The great beauty of this bridge is in the enormous arches that support the structure, known as a Burr Arch. I love looking at the complex weave of wood on walls and above my head, marveling that it has lasted so long. I had always thought that bridges were covered to keep out the weather, which is true, but I thought it was for the convenience of travelers in inclement weather. It turns out that covering the wood structure preserved it from rapid decay. And the Bath covered bridge, along with others around the country remain to point to our sturdy heritage.

November 13, 2010

Something New: Hooked Rug "Sketches"

2010 #1; hand dyed wool on linen, bounded by masking tape; 12 x 9 1/2 inches.


I begin a new hooked rug by outlining the forms to be filled in by the mass of looped wool strips. A couple of times friends have told me that they like the work as it's just begun, with a line of color moving across the warm linen surface; so, one day I picked up a small piece of linen, rummaged through my piles of thumbnail sketches, my mounds of scraps of dyed wool, and made the "sketch" you see above: quick, simple, and fun, lines of colored wool "drawn" on the neutral ground. This could be a way to explore lots of ideas quickly, especially those that might not work as completed pieces.

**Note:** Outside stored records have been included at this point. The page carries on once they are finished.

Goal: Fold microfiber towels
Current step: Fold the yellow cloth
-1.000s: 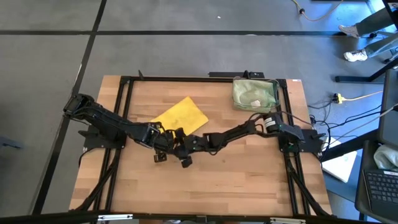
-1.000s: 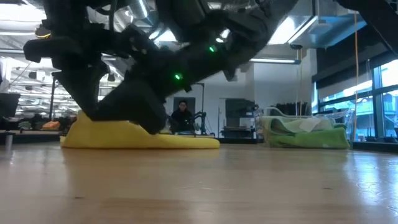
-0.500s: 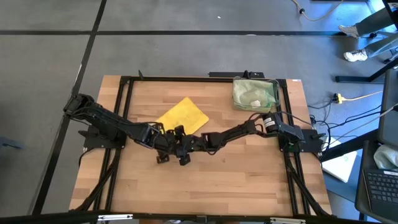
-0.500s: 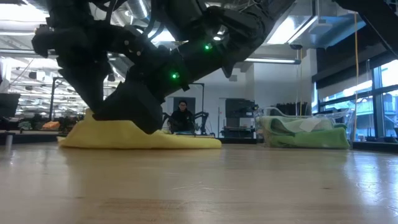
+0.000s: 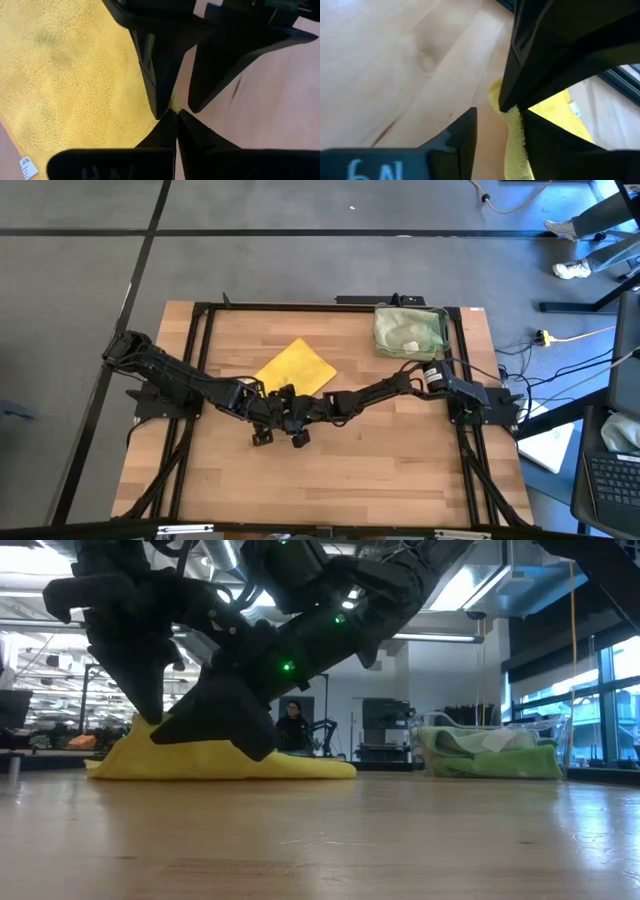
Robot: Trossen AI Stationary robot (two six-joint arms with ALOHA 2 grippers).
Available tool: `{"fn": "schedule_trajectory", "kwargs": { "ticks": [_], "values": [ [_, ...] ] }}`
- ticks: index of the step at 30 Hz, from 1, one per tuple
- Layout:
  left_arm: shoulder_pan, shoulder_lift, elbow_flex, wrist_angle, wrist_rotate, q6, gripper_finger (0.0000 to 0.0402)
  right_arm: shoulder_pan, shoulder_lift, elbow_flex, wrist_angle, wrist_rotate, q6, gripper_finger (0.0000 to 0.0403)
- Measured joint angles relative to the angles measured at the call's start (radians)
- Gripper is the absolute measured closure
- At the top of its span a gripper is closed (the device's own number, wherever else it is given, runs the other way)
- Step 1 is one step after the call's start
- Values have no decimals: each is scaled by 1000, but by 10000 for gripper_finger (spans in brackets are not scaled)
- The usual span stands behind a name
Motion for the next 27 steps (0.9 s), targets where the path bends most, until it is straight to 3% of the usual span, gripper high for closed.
{"fn": "schedule_trajectory", "kwargs": {
  "ticks": [14, 20, 27],
  "values": [
    [0, 0, 0, 68, 5, 16, 401, -5, 0, -1, 8, -27, -9, 335],
    [1, -1, 3, 79, -5, 34, 401, -5, 5, -3, -10, -28, -8, 391],
    [-22, -70, 2, -25, -24, 35, 401, -5, -2, 1, -117, -29, -1, 394]
  ]
}}
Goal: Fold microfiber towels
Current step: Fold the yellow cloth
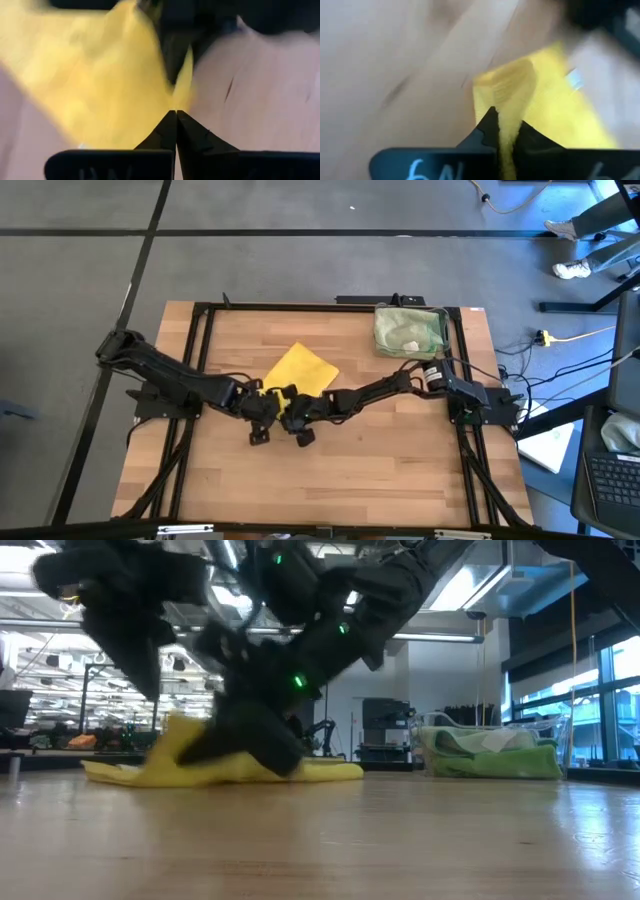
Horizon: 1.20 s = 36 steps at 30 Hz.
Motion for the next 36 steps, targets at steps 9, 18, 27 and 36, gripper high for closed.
{"fn": "schedule_trajectory", "kwargs": {
  "ticks": [9, 18, 27, 36],
  "values": [
    [-72, -177, 0, -115, -202, -39, 401, 16, -31, -4, -171, 0, 3, 398],
    [-111, -235, 0, -109, -295, -73, 401, 23, -136, -3, -201, 31, 1, 397],
    [-159, -211, -1, -109, -314, -116, 401, -94, -197, -2, -341, 132, 106, 396],
    [-204, -212, -2, -118, -448, -118, 401, -128, -204, -46, -444, 110, 195, 396]
  ]
}}
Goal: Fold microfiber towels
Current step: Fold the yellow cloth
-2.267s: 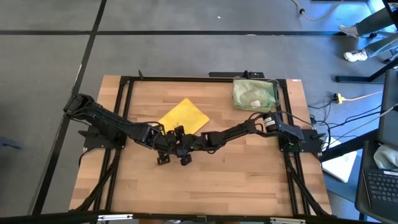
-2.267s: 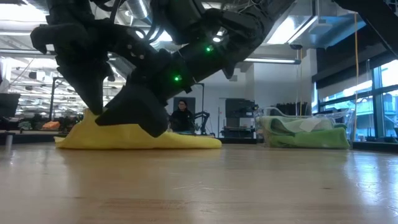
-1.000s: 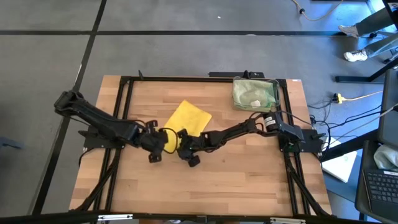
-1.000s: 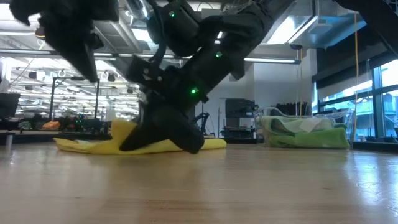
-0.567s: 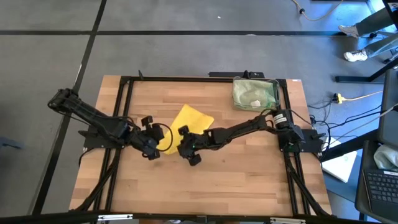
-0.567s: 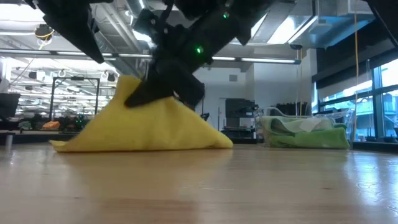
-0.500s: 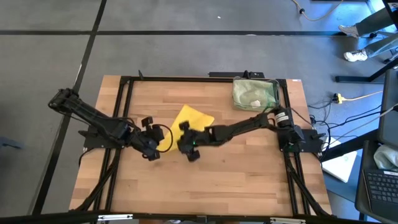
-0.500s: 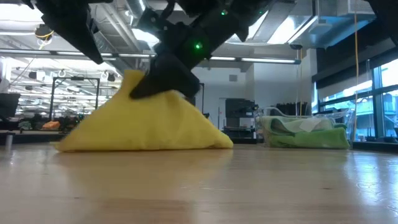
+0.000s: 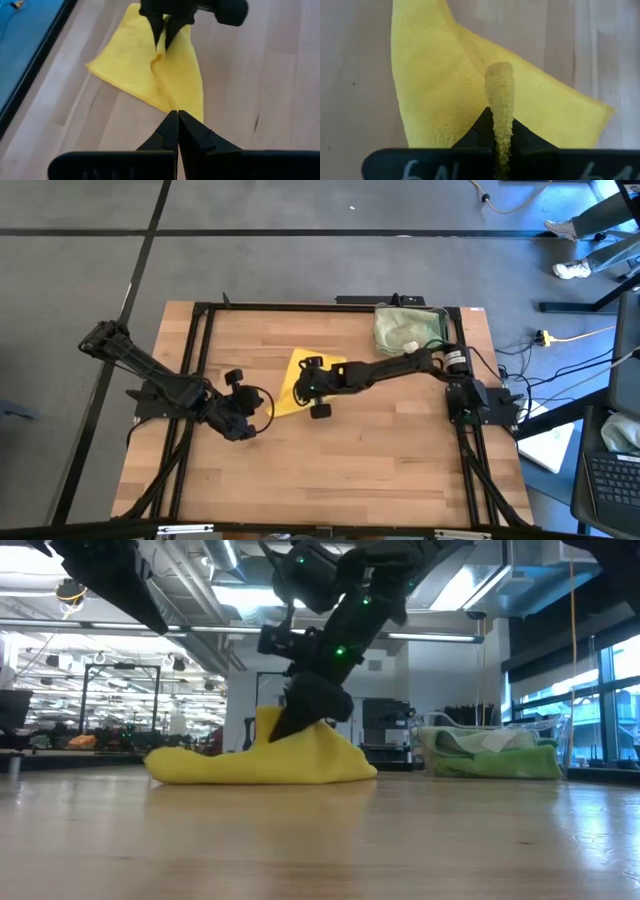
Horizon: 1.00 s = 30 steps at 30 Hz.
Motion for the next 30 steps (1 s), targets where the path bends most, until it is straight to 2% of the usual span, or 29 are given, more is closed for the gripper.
{"fn": "schedule_trajectory", "kwargs": {
  "ticks": [7, 12, 14, 17, 19, 24, 26, 30],
  "values": [
    [-3, 0, -1, -3, -14, 0, 401, 0, -60, -40, 30, 90, 14, 396],
    [-3, 0, -67, 24, -102, 0, 400, 24, -137, -41, 43, 109, -17, 396],
    [2, -1, -117, 65, -126, 2, 390, 33, -155, -41, 28, 107, -20, 396],
    [28, -2, -209, 206, -123, 3, 353, 42, -160, -41, -1, 99, -26, 396],
    [53, -2, -274, 359, -92, 26, 320, 47, -159, -43, -32, 81, -16, 396],
    [147, -2, -442, 830, 68, 157, 247, 61, -171, -119, 0, 65, 5, 396],
    [189, -2, -485, 942, 126, 183, 228, 62, -181, -142, 15, 60, 28, 396],
    [275, 0, -524, 1051, 260, 207, 207, 68, -203, -220, 36, 58, 66, 396]
  ]
}}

I then finished the edges with masking tape, which I'm sure is not at all conservatorially correct; but I like the provisional character of the tape, which seems to suit the offhand quality of the sketch, and the color is perfect with the linen.


2010 #2; hand dyed wool on linen, bounded by masking tape; 9 1/2 x 14 inches.


The image of #2 is based on a rectangular design, with elements fitting within it. After doing this one, and another which I considered a failure, I feel that this format is better suited to shapes not bounded by a four sided figure, but floating free within the irregular rectangle of the linen.


2010 #3; hand dyed wool on linen, bounded by masking tape; 13 x 9 1/2 inches.


So here, where the original thumbnail pencil sketch had the two elements––small square and off kilter rectangle––enclosed within a rectangle, I instead left one line of it to create tension and removed the other three.


2010 #4, hand dyed wool on linen, bounded by masking tape, 9 3/4 x 8 inches.


The shape of this piece is based on a Richard Tuttle sculpture; I can't help but think 'cradle'. When I first completed it, there was more space around the shape, but I thought it needed to be hemmed in, squeezed a bit, so made the background smaller.

Below are the four pieces taped to the wall and door. They look better on a dark ground, don't they? Although I've put them up with tape, they can be hung with tiny brads in their corners.

So, what do you think? silly? meh? or worth pursuing? (I enjoy these so will likely continue, but I'd love some feedback.)